* What you have to do
For the data below, transcribe the part that opens with the line containing "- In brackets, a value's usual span" and closes with the line containing "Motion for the", exactly and with no pictures.

* Supplied information
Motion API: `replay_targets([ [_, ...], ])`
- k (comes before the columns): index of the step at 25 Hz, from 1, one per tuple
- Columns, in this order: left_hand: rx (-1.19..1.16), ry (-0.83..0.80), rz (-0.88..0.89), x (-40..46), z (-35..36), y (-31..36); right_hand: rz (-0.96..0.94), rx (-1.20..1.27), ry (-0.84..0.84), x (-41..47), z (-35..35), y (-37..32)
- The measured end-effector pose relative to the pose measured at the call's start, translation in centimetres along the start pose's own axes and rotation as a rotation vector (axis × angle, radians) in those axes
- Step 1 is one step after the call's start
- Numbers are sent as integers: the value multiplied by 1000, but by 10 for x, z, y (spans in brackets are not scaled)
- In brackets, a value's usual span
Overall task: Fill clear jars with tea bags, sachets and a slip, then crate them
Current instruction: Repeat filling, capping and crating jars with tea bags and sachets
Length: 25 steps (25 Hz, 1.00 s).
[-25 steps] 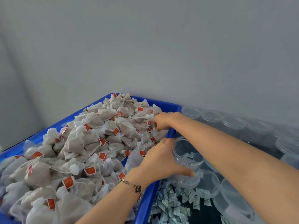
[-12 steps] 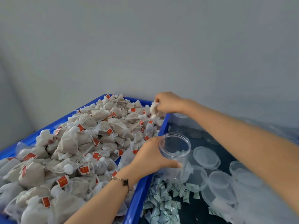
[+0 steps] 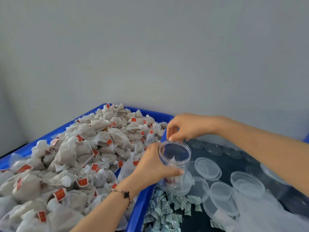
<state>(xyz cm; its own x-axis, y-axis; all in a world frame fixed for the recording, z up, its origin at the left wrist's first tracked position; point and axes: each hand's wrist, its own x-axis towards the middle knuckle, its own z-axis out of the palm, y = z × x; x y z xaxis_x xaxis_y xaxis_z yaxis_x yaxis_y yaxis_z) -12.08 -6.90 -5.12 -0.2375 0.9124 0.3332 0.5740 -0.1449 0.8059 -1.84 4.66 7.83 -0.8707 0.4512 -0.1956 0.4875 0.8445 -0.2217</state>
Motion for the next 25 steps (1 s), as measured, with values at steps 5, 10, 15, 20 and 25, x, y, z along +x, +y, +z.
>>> replay_targets([
  [5, 133, -80, -84, -4, -2, -1, 39, -122, 220, 64, -2, 16],
  [10, 209, -56, -34, -2, -1, 6, 210, -273, -1, 140, 49, 41],
  [15, 243, -111, -92, 3, -2, -5, 444, -453, -168, 177, 77, 51],
  [20, 192, -115, -80, 3, -1, -6, 367, -207, 32, 146, 54, 44],
  [25, 117, -11, -104, -1, 1, 3, 145, 75, 460, 54, -2, 30],
])
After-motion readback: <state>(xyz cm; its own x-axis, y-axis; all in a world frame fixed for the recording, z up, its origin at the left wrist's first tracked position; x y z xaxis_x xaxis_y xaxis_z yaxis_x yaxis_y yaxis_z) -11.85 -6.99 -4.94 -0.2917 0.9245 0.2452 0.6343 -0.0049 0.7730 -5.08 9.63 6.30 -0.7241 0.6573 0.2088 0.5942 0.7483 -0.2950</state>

* Exercise answer
- In brackets, a value's usual span
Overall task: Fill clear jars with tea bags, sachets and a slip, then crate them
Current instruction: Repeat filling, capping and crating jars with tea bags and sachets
Length: 25 steps (25 Hz, 1.00 s).
[-25 steps] 
[-12 steps] 
[+0 steps] 
<state>(xyz cm; its own x-axis, y-axis; all in a world frame fixed for the recording, z up, its origin at the left wrist's first tracked position; point and axes: each hand's wrist, its own x-axis towards the middle knuckle, its own z-axis out of the palm, y = z × x; x y z xaxis_x xaxis_y xaxis_z yaxis_x yaxis_y yaxis_z) -12.08 -6.90 -5.12 -0.2375 0.9124 0.3332 0.5740 -0.1449 0.8059 -1.84 4.66 7.83 -0.8707 0.4512 -0.1956 0.4875 0.8445 -0.2217</state>
Motion for the next 25 steps (1 s), as measured, with values at steps 5, 10, 15, 20 and 25, x, y, z along +x, +y, +z.

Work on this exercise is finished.